Verizon examined the company’s IT systems, which supported end users and corporate functions, as well as Operational Technology (OT) systems, which were behind the distribution, control and metering of the regional water supply.

The assessment found several high-risk vulnerabilities on the Internet-facing perimeter and said that the OT end relied heavily on antiquated computer systems running operating systems from 10 or more years ago.

Many critical IT and OT functions ran on a single IBM AS/400 system which the company described as its SCADA (Supervisory Control and Data Acquisition) platform. This system ran the water district’s valve and flow control application that was responsible for manipulating hundreds of programmable logic controllers (PLCs), and housed customer and billing information, as well as the company’s financials.

Interviews with the IT network team uncovered concerns surrounding recent suspicious cyber activity and it emerged that an unexplained pattern of valve and duct movements had occurred over the previous 60 days. These movements consisted of manipulating the PLCs that managed the amount of chemicals used to treat the water to make it safe to drink, as well as affecting the water flow rate, causing disruptions with water distribution, Verizon reported.

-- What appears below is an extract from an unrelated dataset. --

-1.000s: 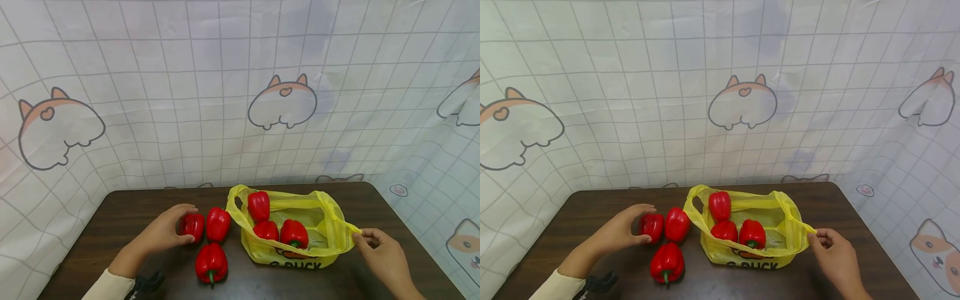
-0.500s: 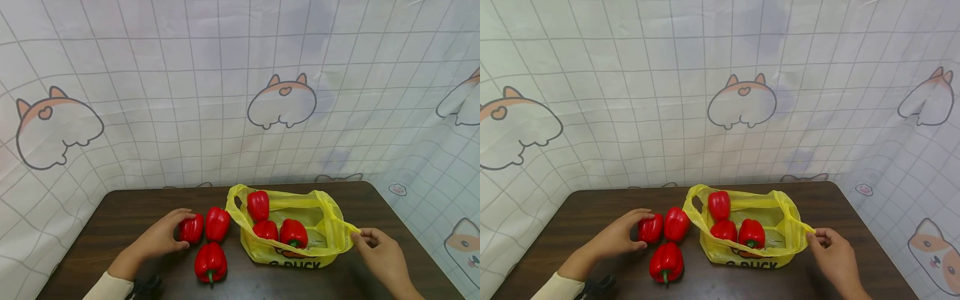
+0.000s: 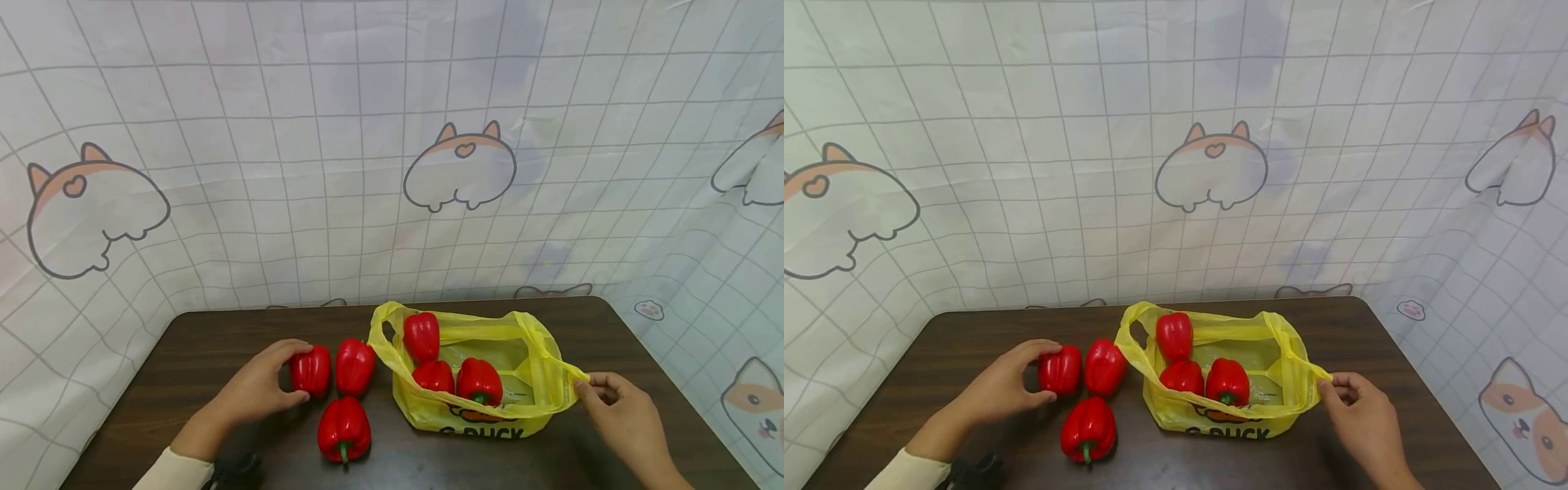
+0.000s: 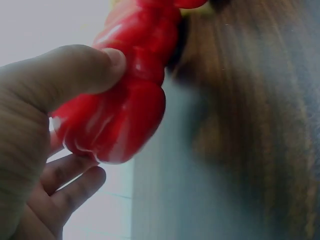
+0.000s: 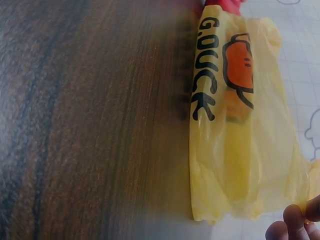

An analysis of the company’s internet traffic showed that some IP addresses previously linked to hacktivist attacks had connected to its online payment application.

Verizon said that it “found a high probability that any unauthorized access on the payment application would also expose sensitive information housed on the AS/400 system.” The investigation later showed that the hackers had exploited an easily identified vulnerability in the payment application, leading to the compromise of customer data. No evidence of fraudulent activity on the stolen accounts could be confirmed.

However, customer information was not the full extent of the breach. The investigation revealed that, using the same credentials found on the payment app webserver, the hackers were able to interface with the water district’s valve and flow control application, also running on the AS/400 system.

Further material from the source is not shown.